The United States and China on Tuesday began charging additional port fees to shipping companies that transport everything from Christmas toys to crude oil.
In addition, Beijing announced countermeasures against five subsidiaries of the South Korean shipbuilding company Hanwha Ocean linked to the United States. China also said it was investigating how its domestic shipping industry could be affected by a US Section 301 investigation into allegedly unfair trade practices by foreign countries.
The tit-for-tat measures undermined what appeared to be a conciliatory tone from US President Donald Trump over the weekend that had helped fuel some optimism earlier this week.
US stocks were mixed in choppy trading. The Dow Jones Industrial Average rose 203.54 points, or 0.44%, to 46,271.12. The S&P 500 fell 10.34 points, or 0.16%, to 6,644.39 and the Nasdaq Composite fell 172.91 points, or 0.76%, to 22,521.70.
“I think what’s happening is that markets don’t think this is going to be a long-term issue, especially given last year’s story that started in April,” said Joseph Trevisani, senior analyst at FX Street.
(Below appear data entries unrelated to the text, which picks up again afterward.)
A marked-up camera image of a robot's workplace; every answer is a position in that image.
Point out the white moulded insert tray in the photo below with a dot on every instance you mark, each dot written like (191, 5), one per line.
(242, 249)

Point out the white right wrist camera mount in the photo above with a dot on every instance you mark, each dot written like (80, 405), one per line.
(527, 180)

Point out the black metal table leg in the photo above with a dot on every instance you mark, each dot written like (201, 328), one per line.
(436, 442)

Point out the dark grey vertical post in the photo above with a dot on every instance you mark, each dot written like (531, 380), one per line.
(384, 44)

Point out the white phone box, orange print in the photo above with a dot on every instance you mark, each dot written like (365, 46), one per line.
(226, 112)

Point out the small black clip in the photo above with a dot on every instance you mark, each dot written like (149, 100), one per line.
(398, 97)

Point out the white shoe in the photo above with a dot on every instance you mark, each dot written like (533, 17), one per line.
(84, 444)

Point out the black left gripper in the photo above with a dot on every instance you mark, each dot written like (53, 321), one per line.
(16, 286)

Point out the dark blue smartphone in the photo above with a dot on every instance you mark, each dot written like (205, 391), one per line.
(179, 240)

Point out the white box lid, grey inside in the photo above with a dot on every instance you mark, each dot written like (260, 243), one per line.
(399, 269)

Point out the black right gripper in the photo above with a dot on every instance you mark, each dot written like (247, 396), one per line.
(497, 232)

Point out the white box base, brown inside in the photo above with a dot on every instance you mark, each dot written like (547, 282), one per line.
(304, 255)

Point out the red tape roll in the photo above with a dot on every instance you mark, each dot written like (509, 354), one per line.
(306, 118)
“China initiated this particular round… but it is not in the long-term interest of the United States or China for this to continue.”
The U.S. labor market remained stuck in its doldrums of low hiring and layoffs through September, although the economy “may be on a somewhat firmer trajectory than expected,” Federal Reserve Chair Jerome Powell said on Tuesday.
French Prime Minister Sebastien Lecornu suspended a historic 2023 pension reform until after the 2027 presidential election, bowing to pressure from left-wing lawmakers who had demanded such a measure to ensure their political survival.
The euro extended its gains against the dollar following the announcement. It rose 0.33% to $1.1606.
“It looks like there will be less fiscal austerity than the previous government. French bonds are having a good day: they are the best performers in the euro zone,” Chandler added.